Deadlock on kernel mode thread (IRP_MJ_CREATE hook) waiting for user mode

Hi,
I created a filter device which hooks create/cleanup requests and wait for
a user mode pool of threads to process that file (fopen/fread/fclose). In
kernel mode I call KeWaitForSingleObject(event1,…) and the event1 is
signaled when the user mode thread finished the job. It works fine, but
sometime the code waits for ever in the kernel mode hook routine (event1
is never signaled), waiting for the user mode thread to finish the job. In
fact, the user mode thread never exits from fopen() call.
Of course, into my hook routine I skip processing the file when I check
the PID of my user mode process, so there is no problem with reentrancy.
What happened and how could this be avoided?
Thanks in advance!

Assuming the Event Mechanism you implemented for usr<->krnl signalling is
correct most of the time ( there is a good article on OSR’s Nt Insider),
what is the reason that you may have to wait forever ? Can U have some kind
of worst case time that you would be waiting, then timeout and process the
error, if it is timed out !!!

-prokash
----- Original Message -----
From: “Areana Mere”
To: “Windows File Systems Devs Interest List”
Sent: Tuesday, September 23, 2003 9:11 AM
Subject: [ntfsd] Deadlock on kernel mode thread (IRP_MJ_CREATE hook) waiting
for user mode

> Hi,
> I created a filter device which hooks create/cleanup requests and wait for
> a user mode pool of threads to process that file (fopen/fread/fclose). In
> kernel mode I call KeWaitForSingleObject(event1,…) and the event1 is
> signaled when the user mode thread finished the job. It works fine, but
> sometime the code waits for ever in the kernel mode hook routine (event1
> is never signaled), waiting for the user mode thread to finish the job. In
> fact, the user mode thread never exits from fopen() call.
> Of course, into my hook routine I skip processing the file when I check
> the PID of my user mode process, so there is no problem with reentrancy.
> What happened and how could this be avoided?
> Thanks in advance!
>
> —
> You are currently subscribed to ntfsd as: xxxxx@garlic.com
> To unsubscribe send a blank email to xxxxx@lists.osr.com
>

deadlock.

Hi,

Of course I wait with an timeout, but this not help me. I want to let any
file unprocessed.

If I remember correctly, on the user space you are using thread pooling (
more than one precreated thd), and on the krnl you are waiting threads to be
exited and signalled ( assuming Ur KeWaitFor*() is keying on thd id !!!).

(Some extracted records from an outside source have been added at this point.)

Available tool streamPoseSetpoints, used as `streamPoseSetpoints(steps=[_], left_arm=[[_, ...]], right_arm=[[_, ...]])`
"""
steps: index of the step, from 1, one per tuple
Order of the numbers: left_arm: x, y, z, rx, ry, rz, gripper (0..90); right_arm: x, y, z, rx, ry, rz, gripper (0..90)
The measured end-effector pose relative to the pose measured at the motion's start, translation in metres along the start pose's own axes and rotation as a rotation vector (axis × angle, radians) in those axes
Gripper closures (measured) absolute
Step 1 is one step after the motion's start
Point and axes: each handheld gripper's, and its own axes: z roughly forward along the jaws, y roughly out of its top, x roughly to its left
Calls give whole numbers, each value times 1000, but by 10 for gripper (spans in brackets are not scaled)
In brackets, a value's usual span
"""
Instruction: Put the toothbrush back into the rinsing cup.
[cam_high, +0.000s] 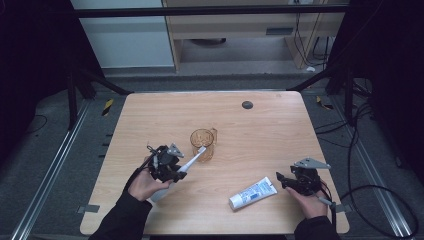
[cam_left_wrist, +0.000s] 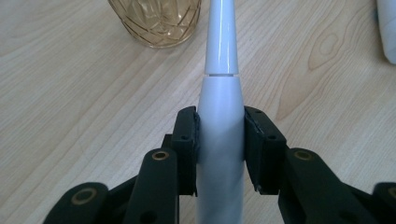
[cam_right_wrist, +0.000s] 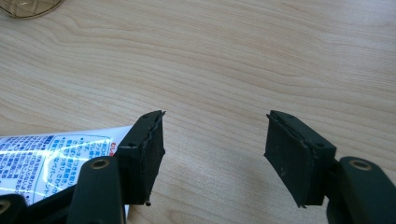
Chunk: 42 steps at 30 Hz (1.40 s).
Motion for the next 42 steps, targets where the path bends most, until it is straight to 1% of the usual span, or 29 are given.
streamPoseSetpoints(steps=[1,2,3,5,6,9,11,13,17,18,19,20,23,24,25,26,30,31,32,36,37,40,42], left_arm=[[0,0,-2,-9,4,-3,669],[1,0,-7,-32,9,-9,669],[2,0,-9,-46,12,-16,669],[2,0,-12,-55,16,-19,669],[2,0,-15,-71,27,-22,669],[4,0,-20,-109,42,-39,669],[5,0,-23,-141,58,-58,669],[6,-1,-26,-171,70,-65,669],[7,-1,-33,-214,98,-80,669],[8,-1,-36,-245,114,-95,669],[8,-1,-37,-262,123,-100,669],[8,-1,-37,-262,123,-100,669],[12,0,-43,-326,165,-126,669],[12,0,-43,-326,165,-126,669],[14,0,-46,-353,179,-138,669],[14,0,-46,-353,179,-138,669],[21,3,-52,-418,206,-167,669],[21,3,-52,-418,206,-167,669],[22,4,-53,-436,212,-166,669],[23,14,-56,-470,224,-168,669],[23,16,-57,-483,226,-168,670],[23,23,-58,-503,235,-163,669],[22,26,-58,-530,241,-156,669]], right_arm=[[0,0,0,-1,-1,-2,370],[0,0,0,-2,-2,-5,369],[0,0,0,-3,-4,-5,369],[0,0,0,-5,-6,-5,368],[0,0,0,-5,-7,-6,367],[0,0,0,-10,-12,-6,365],[0,-1,0,-10,-13,-7,364],[0,-1,0,-9,-15,-2,364],[0,-1,0,-11,-17,-3,361],[0,-1,0,-11,-18,-3,359],[0,-1,0,-12,-19,-4,357],[0,-1,0,-12,-19,-4,357],[0,0,-1,-19,-23,0,351],[0,0,-1,-18,-25,2,350],[-1,0,-1,-20,-26,2,349],[-1,0,-1,-21,-27,3,348],[-1,0,-1,-26,-30,7,343],[-1,0,0,-30,-35,1,341],[-2,-1,0,-31,-35,-1,339],[-1,-1,-1,-29,-33,7,337],[-2,-1,0,-32,-39,0,336],[-2,-1,0,-36,-39,-2,336],[-2,-1,0,-36,-38,-2,335]])
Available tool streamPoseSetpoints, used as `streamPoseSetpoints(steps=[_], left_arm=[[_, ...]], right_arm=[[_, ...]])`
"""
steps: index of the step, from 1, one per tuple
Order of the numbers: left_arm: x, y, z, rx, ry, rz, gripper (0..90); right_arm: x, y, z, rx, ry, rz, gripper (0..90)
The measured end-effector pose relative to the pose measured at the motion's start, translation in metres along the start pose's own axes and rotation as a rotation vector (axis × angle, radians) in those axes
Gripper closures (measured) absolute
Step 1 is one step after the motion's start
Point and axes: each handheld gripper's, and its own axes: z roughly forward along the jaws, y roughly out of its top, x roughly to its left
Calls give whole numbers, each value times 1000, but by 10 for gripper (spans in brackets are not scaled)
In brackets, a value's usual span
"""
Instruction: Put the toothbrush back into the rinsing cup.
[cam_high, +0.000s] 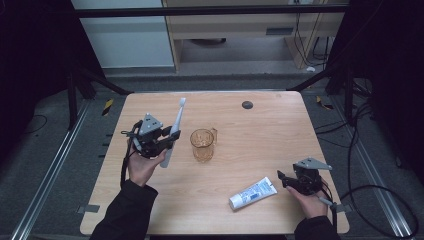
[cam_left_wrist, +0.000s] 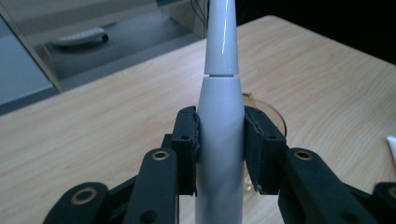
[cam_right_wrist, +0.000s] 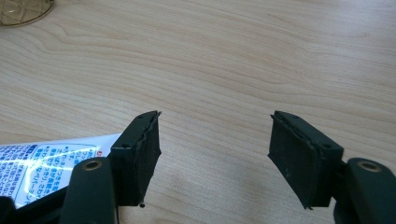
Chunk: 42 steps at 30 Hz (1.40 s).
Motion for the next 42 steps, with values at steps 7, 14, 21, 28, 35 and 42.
streamPoseSetpoints(steps=[7,14,21,28,35,42], left_arm=[[-4,9,13,-48,-3,-27,669],[-3,15,21,-103,33,-37,669],[-2,24,27,-138,54,-35,669],[0,31,32,-180,65,-67,669],[2,38,40,-223,77,-96,669],[1,43,45,-270,87,-115,669]], right_arm=[[-2,-1,1,1,7,18,332],[-2,-1,1,-4,5,13,314],[-4,-2,2,-6,-2,10,299],[-4,-2,1,-11,-10,9,291],[-4,-3,2,-14,-14,3,283],[-3,-3,2,-16,-15,-4,278]])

I think there is a bug lurking on your design, it would be better if you
just put the design ( not necessarily the code, for your propritary …)
someone will point you to the right direction in no time…

Already Nick mentioned that get the stack trace of the blocking thread from
windbg ( may be get the stack trace of the proceess with most of the
threads) then you would
probably have an answer to it quite fast.

For now ----

  1. How you waiting on the kernel side ? On thd terminations !!!, then how do
    you pass the thd id ?

-prokash
----- Original Message -----
From: “Areana Mere”
To: “Windows File Systems Devs Interest List”
Sent: Wednesday, September 24, 2003 2:05 AM
Subject: [ntfsd] Re: Deadlock on kernel mode thread (IRP_MJ_CREATE hook)
waiting for user mode

> Hi,
>
> Thanks for the advice. I will do that. I am able now to reproduce the bug,
> but still cannot solve it. It happened all the time I want to save an
> Microsoft Office file (.doc, .xls). It looks like it is a lock inside the
> OS kernel code . I have found that by putting debug trace into all my
> called functions.
> I noticed that many people use kernel <> user synchronization on
> IRP_MJ_CREATE hook routine. Did my problem happened to anybody else?
>
> —
> You are currently subscribed to ntfsd as: xxxxx@garlic.com
> To unsubscribe send a blank email to xxxxx@lists.osr.com
>
>

Hi,

In kernel mode I am doing :

NTSTATUS IRP_MJ_CREATE_hook(…){

thread_number=choose_user_thread_to_process();
MUTEXACQUIRE( mutex1[thread_number] );

// store file name to be retreived by DIOC
store_file_name(thread_number,filename);

//here signal a kernel/user shared event
signal_scan_to_user_mode(thread_number);

time = RtlConvertLongToLargeInteger(-MY_TIME);
status=KeWaitForSingleObject(wait_event[thread_number],Executive,KernelMode,
FALSE, &time);
if(status==STATUS_TIMEOUT)
{
DbgPrint(“WRONG!!!\n”);
}
MUTEXRELEASE( mutex1[thread_number] );


}
the same for cleanup.

In user mode I wait for the share event, get the file name usig a
DeviceIoControl . When I am ready I send a DeviceIoControl in which my
driver do a simple set of the event wait_event[thread_number] coresponding
with the thread number from the service which processed the file.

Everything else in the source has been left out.